The acquisition and application of knowledge are inherent characteristics of natural language. Humans use language as a means to communicate facts, argue decisions, or question beliefs. Therefore, computational linguists began studying how to represent knowledge as relationships between concepts in semantic networks as early as the 1950s and 1960s (Richens, 1956; Quillian, 1963; Collins and Quillian, 1969). Recently, knowledge graphs (KGs) have become a method for semantically representing knowledge about real-world entities in a machine-readable format. They originated from research on semantic networks, domain-specific ontologies, and linked data, so they are not a completely new concept (Hitzler, 2021). Despite the growing popularity of KGs, there is still no universal understanding of what KGs are and what tasks they are suitable for. Although previous works have attempted to define KGs (Pujara et al., 2013; Ehrlinger and Wöß, 2016; Paulheim, 2017; Färber et al., 2018), the term has not been uniformly used by researchers. Most studies implicitly adopt a broad definition of KGs, understanding them as “data graphs aimed at accumulating and conveying knowledge about the real world, where nodes represent entities of interest and edges represent relationships between these entities” (Hogan et al., 2022).

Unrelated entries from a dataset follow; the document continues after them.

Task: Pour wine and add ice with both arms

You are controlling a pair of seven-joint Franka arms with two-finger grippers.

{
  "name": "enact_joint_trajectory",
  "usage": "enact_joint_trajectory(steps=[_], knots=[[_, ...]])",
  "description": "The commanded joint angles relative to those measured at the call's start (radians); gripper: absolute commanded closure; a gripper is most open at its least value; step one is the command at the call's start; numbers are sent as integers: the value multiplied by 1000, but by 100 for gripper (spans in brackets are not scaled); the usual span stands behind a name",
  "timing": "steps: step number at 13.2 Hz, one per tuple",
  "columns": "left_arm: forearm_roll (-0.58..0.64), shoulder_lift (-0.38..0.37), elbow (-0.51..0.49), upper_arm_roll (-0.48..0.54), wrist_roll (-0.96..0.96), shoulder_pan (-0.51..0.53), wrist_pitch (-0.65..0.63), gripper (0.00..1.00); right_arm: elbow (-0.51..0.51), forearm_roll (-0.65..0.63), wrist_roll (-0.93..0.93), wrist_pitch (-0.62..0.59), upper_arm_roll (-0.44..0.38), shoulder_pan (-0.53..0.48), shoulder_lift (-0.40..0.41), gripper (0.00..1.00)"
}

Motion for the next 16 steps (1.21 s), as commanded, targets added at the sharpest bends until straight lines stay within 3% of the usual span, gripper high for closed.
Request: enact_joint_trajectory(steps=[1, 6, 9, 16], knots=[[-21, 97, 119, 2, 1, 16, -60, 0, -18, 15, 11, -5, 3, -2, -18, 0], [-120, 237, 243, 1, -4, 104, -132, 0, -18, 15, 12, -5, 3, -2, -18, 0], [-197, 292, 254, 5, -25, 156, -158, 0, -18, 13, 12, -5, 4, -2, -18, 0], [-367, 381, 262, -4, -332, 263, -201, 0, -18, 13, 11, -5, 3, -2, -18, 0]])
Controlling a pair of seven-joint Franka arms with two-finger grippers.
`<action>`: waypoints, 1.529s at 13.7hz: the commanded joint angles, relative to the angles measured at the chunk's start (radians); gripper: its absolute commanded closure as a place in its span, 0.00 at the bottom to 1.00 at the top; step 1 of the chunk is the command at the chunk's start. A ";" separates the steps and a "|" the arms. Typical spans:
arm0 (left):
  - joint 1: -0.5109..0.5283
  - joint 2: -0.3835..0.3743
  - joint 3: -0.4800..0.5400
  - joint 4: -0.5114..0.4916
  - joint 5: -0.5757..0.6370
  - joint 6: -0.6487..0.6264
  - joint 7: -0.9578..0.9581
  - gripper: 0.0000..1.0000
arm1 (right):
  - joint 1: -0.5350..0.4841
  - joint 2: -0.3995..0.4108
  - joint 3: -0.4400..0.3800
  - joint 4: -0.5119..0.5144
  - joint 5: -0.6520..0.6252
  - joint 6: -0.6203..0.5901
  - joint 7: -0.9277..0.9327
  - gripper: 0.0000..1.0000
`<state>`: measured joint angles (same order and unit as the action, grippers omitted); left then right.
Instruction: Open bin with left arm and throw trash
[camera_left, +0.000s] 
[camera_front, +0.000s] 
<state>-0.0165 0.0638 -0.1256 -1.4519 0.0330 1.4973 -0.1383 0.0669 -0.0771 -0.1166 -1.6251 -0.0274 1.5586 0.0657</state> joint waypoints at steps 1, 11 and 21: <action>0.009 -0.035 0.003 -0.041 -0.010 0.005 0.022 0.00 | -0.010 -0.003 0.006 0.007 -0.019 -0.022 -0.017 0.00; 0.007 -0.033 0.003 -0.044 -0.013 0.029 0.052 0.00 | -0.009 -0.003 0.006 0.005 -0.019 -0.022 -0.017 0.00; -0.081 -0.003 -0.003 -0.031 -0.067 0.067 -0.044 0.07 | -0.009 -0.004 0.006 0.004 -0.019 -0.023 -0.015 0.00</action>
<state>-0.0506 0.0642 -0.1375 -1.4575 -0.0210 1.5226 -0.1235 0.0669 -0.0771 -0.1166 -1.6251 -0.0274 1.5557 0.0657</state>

Since the introduction of Google’s KG in 2012 (Singhal, 2012), KGs have attracted significant research attention in both academia and industry. Particularly in the study of NLP, the use of KGs has become increasingly popular over the past five years, and this trend seems to be accelerating. The fundamental paradigm is that the combination of structured and unstructured knowledge can benefit various NLP tasks. For instance, structured knowledge from knowledge graphs can be injected into contextual knowledge found in language models, enhancing the performance of downstream tasks (Colon-Hernandez et al., 2021). Moreover, as the importance of knowledge bases continues to grow, efforts to build new knowledge bases from unstructured texts are also expanding.

Google coined the term knowledge graph in 2012, and a decade later, scholars have proposed numerous novel methods. Therefore, it is important to gather insights, consolidate existing results, and provide a structured overview. However, to our knowledge, there has not yet been a study that comprehensively outlines the entire research landscape of knowledge graphs in the field of NLP. To bridge this gap, we conducted a comprehensive survey that classifies established topics, identifies trends, and outlines areas for future research, analyzing all studies conducted in this field. Our three main contributions are as follows:

1. We systematically extracted information from 507 papers, reporting insights regarding tasks, research types, and contributions.

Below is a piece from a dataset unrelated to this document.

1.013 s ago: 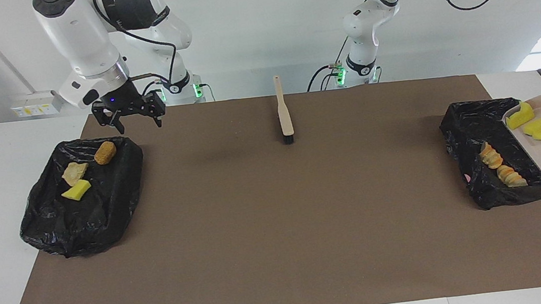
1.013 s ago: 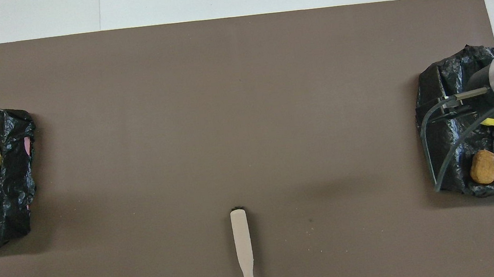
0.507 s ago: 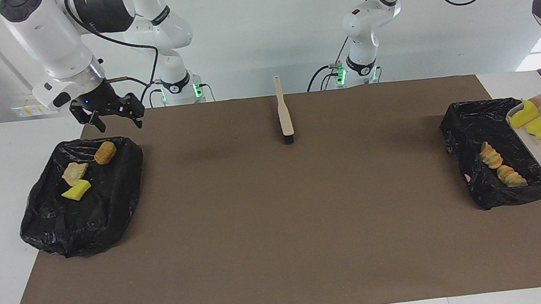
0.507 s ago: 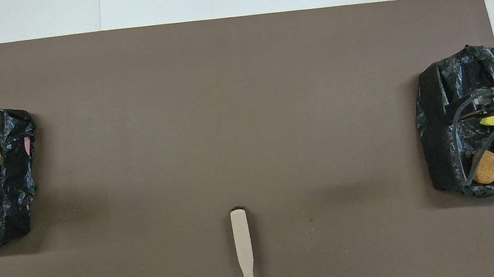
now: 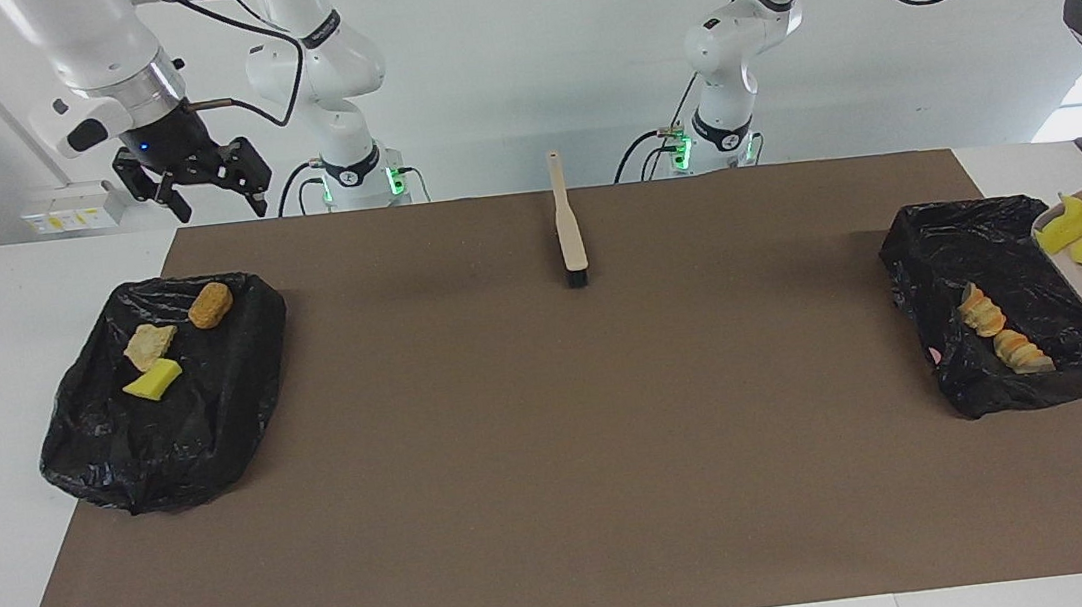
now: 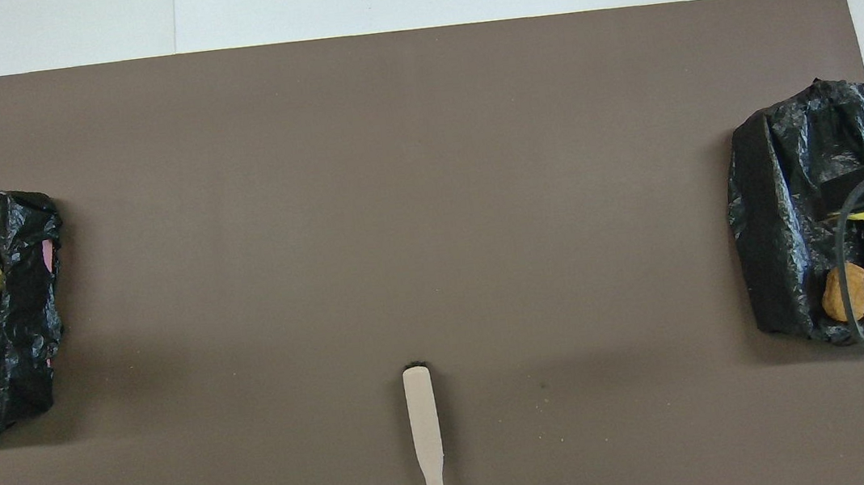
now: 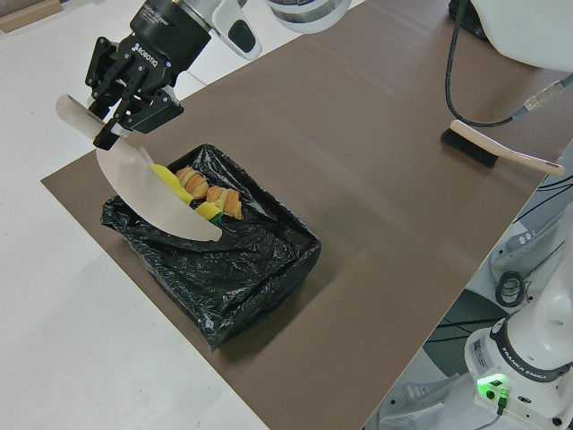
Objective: Sweep and dump trash in bin
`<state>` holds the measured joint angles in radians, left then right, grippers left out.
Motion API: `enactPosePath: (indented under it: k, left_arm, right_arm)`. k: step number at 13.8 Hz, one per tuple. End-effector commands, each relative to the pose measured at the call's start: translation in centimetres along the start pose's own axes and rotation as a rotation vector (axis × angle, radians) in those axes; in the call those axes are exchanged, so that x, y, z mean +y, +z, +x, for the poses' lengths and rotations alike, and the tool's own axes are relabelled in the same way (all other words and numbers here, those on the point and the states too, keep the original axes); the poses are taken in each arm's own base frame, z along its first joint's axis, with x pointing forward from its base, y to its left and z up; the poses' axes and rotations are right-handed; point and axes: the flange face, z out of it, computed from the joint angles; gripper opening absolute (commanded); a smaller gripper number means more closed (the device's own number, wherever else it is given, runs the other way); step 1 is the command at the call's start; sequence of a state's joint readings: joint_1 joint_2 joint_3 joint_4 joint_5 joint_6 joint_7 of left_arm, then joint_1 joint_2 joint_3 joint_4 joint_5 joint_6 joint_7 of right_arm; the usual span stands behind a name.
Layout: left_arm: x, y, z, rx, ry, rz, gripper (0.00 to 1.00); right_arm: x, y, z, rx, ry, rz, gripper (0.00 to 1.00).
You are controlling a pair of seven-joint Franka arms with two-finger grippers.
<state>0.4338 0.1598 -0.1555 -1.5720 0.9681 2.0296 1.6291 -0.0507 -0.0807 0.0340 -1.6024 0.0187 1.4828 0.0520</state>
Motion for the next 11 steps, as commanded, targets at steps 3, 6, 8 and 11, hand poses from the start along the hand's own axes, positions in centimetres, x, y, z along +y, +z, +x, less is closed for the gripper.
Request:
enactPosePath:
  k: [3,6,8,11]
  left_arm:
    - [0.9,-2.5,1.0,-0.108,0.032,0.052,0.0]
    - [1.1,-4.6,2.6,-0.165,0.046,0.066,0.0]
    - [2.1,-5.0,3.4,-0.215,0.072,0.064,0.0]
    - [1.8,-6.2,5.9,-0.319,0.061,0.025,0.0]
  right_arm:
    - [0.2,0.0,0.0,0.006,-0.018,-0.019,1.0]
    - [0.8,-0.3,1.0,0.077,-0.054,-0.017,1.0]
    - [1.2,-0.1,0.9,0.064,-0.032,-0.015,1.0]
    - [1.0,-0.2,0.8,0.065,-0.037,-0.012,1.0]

2. This paper provides a classification of tasks in the literature on knowledge graphs in NLP, as shown in Figure 1.

3. We assess the maturity of individual research streams, identify trends, and highlight directions for future work.

This paper reviews the evolution and current research progress of knowledge graphs in NLP. Although we cannot cover all relevant papers on this topic, our aim is to provide a representative overview that can serve as a starting point for NLP scholars and practitioners. Additionally, the multifaceted analysis can guide the research community in bridging existing gaps and finding new ways to integrate KGs with NLP.

Results of the KG Research Review

Overall Overview of Research (RQ1)

For the literature on KGs in NLP, we began our analysis by using the number of studies as an indicator of research interest. Figure 2 illustrates the distribution of publications over the decade of observation. Although the first publications appeared in 2013, the annual publications grew slowly from 2013 to 2016. From 2017 onwards, the number of publications nearly doubled each year. Due to the significant increase in research interest over these years, over 90% of all included publications come from these five years. Although the growth trend seems to have stopped in 2021, this may be due to data extraction occurring in the first week of 2022, missing many studies from 2021 that were included in the database later in 2022. Nevertheless, the trend in Figure 2 clearly indicates that KGs are receiving increasing attention from the NLP research community. When considering the 507 papers, conference papers (402) are nearly four times more than journal papers (105).

Overview of KG Tasks (RQ2)

Based on the tasks identified in the literature on KGs in NLP, we developed an empirical classification as shown in Figure 1. These two top-level categories include knowledge acquisition and knowledge application. Knowledge acquisition includes NLP tasks that build knowledge bases from unstructured texts (knowledge graph construction) or reason over already constructed knowledge bases (knowledge graph reasoning). The knowledge base construction tasks are further divided into two subclasses: knowledge extraction, which populates knowledge bases with entities, relationships, or attributes, and knowledge integration, which updates knowledge bases. Knowledge application is the second major top-level concept, which includes common NLP tasks enhanced by structured knowledge from knowledge bases.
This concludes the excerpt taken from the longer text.